Back in my day, girls kept diaries, which almost always came with a lock and key. The locks were actually useless since they could be opened with a straight pin, but they were symbols of the books' private nature. Even if we didn't have anything exciting or risque to record, we would hide our diaries under the mattress, or in an old hat box, or maybe in the bottom of our dirty clothes hamper. We didn't want to risk having anyone peer into our secrets, even our boring secrets.

Today, people post their whole lives on the internet. Nothing seems too personal to share. It makes me wonder what has changed.

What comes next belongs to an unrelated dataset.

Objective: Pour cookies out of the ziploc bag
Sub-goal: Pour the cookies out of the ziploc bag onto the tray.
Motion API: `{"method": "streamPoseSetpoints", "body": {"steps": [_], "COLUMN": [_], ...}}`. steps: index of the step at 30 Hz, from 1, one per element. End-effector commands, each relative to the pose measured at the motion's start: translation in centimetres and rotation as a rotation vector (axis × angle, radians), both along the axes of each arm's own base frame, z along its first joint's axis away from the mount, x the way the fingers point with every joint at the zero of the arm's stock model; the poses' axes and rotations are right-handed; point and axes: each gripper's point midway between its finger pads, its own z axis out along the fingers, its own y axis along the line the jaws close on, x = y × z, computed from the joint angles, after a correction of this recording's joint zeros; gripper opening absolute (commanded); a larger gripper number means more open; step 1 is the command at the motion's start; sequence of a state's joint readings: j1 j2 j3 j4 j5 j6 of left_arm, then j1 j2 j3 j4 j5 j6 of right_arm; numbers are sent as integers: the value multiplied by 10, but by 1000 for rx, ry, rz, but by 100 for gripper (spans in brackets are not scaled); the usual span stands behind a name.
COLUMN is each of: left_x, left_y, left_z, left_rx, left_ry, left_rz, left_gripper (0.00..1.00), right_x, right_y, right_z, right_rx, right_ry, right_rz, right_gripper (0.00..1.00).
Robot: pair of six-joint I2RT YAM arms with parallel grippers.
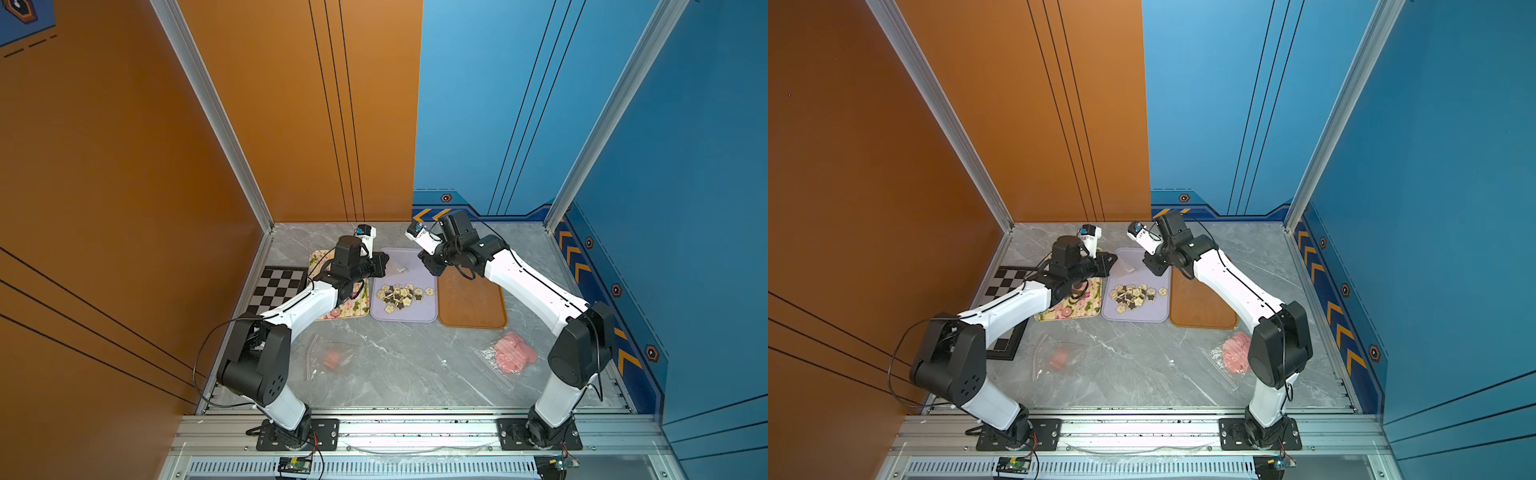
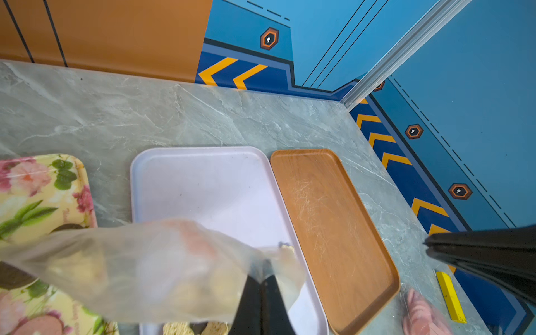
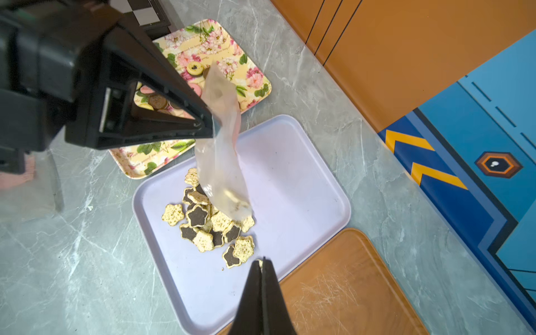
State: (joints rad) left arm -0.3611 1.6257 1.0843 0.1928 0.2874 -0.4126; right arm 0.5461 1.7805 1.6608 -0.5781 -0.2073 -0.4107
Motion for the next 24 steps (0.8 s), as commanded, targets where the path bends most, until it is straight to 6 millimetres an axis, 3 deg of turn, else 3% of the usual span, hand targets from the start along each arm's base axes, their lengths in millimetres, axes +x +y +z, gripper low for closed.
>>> {"method": "streamPoseSetpoints", "body": {"steps": [1, 3, 5, 6, 8, 9, 13, 17, 24], "left_x": [13, 14, 13, 12, 11, 10, 1, -10, -16], "left_y": [-12, -17, -22, -26, -34, -38, -55, -66, -66], "left_z": [3, 0, -3, -3, 0, 1, 5, -3, -16], "left_rx": [-32, -34, -39, -43, -51, -55, -84, -73, -66], "left_ry": [-15, -7, 2, 2, 0, -2, -5, -3, 8], "left_rz": [-28, -42, -60, -76, -105, -116, -181, -204, -188], "left_gripper": [0, 0, 0, 0, 0, 0, 0, 0, 0], "right_x": [-7, -2, 0, 1, 1, 3, 14, 25, 17], "right_y": [-10, -12, -15, -16, -13, -14, -24, -44, -32], "right_z": [-22, -13, -17, -23, -40, -50, -68, -62, -61], "right_rx": [-55, 1, 36, 57, 123, 159, 364, 692, 910], "right_ry": [79, 29, 35, 54, 127, 169, 253, 340, 451], "right_rz": [-7, -67, -103, -132, -163, -201, -356, -515, -536], "right_gripper": [0, 0, 4, 27, 51, 58, 60, 63, 64]}}
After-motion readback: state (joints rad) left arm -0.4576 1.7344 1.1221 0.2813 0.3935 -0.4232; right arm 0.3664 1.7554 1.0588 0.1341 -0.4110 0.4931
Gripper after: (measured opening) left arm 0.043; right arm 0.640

I've read articles that say technology has created a generation with little desire for interpersonal interactions. They say young people spend their time on computer games that let them assume new identities and allow them to interact with artificial people. They say all this keeps them distant from other human beings. Perhaps it does for a while. But the popularity of cell phones and text messaging indicates to me that this generation is dedicated to communicating with family and friends.

The danger of the internet isn't that it is diminishing human relationships and communication. I think the danger is that it is changing the nature of those interactions. I am concerned that we are creating a generation of exhibitionists and voyeurs.

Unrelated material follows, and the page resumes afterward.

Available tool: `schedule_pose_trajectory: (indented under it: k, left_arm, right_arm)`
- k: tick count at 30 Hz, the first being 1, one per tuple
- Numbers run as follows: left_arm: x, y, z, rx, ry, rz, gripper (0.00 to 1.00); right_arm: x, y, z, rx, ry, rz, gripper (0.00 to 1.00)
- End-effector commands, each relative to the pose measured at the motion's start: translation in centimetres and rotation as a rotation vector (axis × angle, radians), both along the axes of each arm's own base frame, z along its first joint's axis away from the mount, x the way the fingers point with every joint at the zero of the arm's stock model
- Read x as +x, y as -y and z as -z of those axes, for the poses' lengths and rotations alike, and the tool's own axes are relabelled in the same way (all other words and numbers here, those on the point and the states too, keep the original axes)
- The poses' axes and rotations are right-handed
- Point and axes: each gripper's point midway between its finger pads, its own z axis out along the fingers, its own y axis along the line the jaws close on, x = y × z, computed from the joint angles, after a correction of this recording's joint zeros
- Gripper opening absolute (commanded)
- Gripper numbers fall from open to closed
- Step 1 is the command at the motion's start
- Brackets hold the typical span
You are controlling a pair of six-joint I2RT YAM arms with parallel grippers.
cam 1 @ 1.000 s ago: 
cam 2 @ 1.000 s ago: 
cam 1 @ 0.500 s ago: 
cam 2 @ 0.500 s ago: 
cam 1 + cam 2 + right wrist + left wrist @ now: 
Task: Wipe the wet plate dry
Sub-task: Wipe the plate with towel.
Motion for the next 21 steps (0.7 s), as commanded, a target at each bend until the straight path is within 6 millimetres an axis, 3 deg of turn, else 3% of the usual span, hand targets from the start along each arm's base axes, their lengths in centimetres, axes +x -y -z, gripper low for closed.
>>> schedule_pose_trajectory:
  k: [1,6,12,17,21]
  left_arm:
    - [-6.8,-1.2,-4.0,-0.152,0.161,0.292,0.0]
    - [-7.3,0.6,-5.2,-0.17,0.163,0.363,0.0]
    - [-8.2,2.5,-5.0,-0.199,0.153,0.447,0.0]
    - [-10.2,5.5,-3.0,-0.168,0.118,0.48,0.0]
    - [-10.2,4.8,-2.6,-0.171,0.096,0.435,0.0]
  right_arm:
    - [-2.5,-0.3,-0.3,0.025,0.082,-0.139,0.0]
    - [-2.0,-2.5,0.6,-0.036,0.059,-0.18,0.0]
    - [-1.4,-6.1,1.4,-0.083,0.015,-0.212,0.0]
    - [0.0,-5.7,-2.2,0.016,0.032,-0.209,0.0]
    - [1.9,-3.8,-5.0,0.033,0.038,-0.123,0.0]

It reminds me of an old joke. A young woman calls the police to complain that her neighbor is a Peeping Tom and is always looking in her bedroom window. The police talk to the neighbor and he says the young woman has the habit of keeping her curtains open while she parades around nude. When the police tell the young woman what the neighbor said, she answers: "Well, that doesn't mean he has to watch."

Exhibition and voyeurism. They go hand in hand.

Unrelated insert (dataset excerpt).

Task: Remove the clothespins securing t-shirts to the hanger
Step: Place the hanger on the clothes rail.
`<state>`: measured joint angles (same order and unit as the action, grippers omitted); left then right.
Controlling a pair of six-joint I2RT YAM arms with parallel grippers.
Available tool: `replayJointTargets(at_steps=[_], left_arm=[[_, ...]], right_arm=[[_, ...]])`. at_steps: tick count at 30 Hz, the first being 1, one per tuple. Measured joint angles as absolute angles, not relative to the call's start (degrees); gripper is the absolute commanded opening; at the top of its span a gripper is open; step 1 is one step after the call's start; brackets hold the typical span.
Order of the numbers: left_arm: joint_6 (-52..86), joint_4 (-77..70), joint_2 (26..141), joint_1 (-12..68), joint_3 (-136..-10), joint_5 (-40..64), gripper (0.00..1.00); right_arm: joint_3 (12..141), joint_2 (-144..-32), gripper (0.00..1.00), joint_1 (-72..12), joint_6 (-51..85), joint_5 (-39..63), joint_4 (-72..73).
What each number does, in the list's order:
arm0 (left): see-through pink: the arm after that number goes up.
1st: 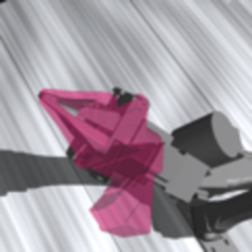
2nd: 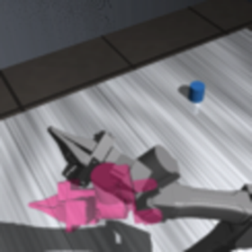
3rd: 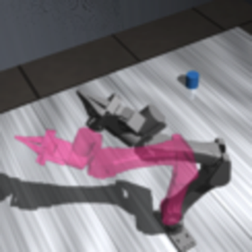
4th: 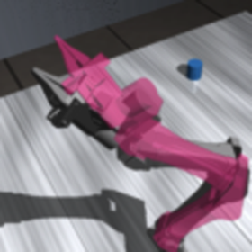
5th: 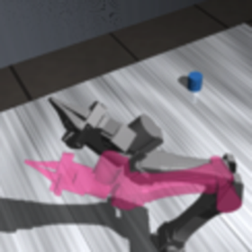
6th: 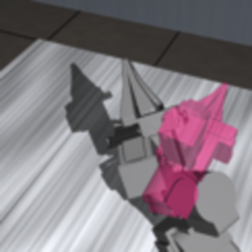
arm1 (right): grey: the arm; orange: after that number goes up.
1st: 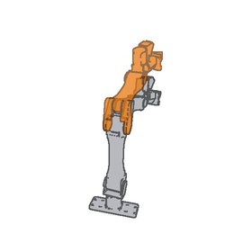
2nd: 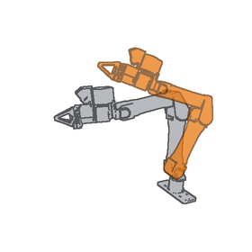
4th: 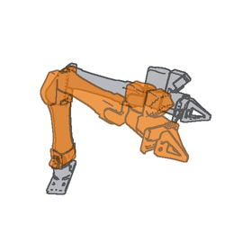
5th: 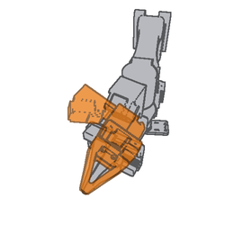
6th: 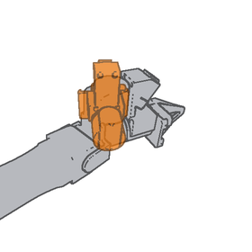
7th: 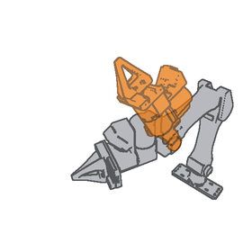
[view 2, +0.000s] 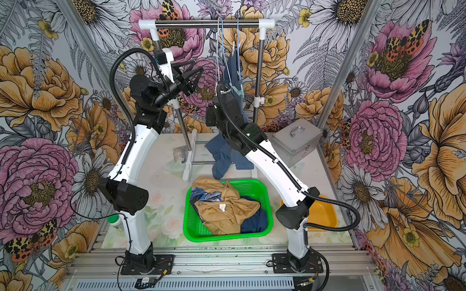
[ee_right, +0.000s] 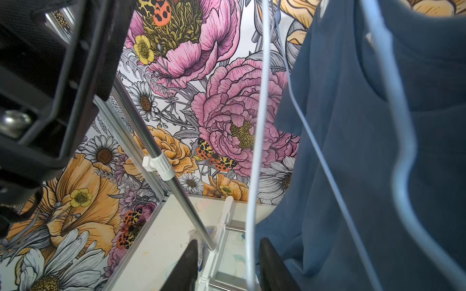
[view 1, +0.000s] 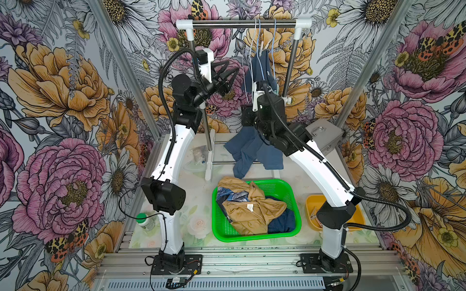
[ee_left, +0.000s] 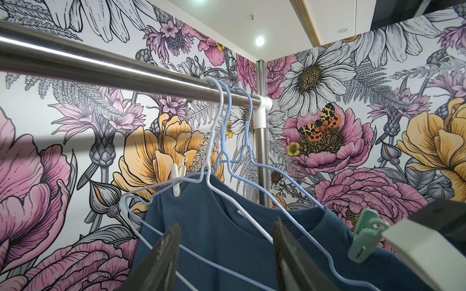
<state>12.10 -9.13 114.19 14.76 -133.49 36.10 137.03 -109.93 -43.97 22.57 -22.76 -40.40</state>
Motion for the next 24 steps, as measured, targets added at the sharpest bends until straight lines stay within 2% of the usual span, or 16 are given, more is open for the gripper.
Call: replayJointTargets(at_steps=[5,8,17,24], left_arm=[[12.1,-9.1,114.2,14.8,-133.4,36.1,0.59],[12.1,-9.1,114.2,14.8,-133.1,36.1,0.59],[12.0,-9.2,113.6,14.8,-130.4,36.1,0.59],[11.8,-9.0,111.9,15.2,-128.5,36.1,0.59]], right_arm=[[134.5,-108.5,0.81,-44.7,22.5,-24.9,-40.5],[131.4,-106.5,0.87,-45.5,22.7,-26.2,-40.5],[121.3,-99.2,0.95,-48.4,23.7,-29.1,-40.5],[112.8,-93.5,0.97,-50.3,25.3,-31.1,-40.6]])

The internet makes it possible for us to parade our thoughts around in their barest form. We feel that we are doing what we want in the privacy of our homes while we type away on our kepboards. When we post the end result, we are opening the curtains so anyone can view or ignore, evaluate or praise or criticize, what we say. Like the nude young women, we don't need to take responsibility for what we present. No one is forced to look. Likewise, those who gaze through the window don't have to take any responsibility because what they see is openly presented.

This seems wrong to me. When we talk with someone, we share equal responsibility for what is said and what is heard. I think we need to take an equal responsibility on the internet. We need to think about whether the messages we are posting have any value, and I think we should give feedback to the authors of what we read. That way we won't be exhibitionists and voyeurs. We will be joint participants in an interaction.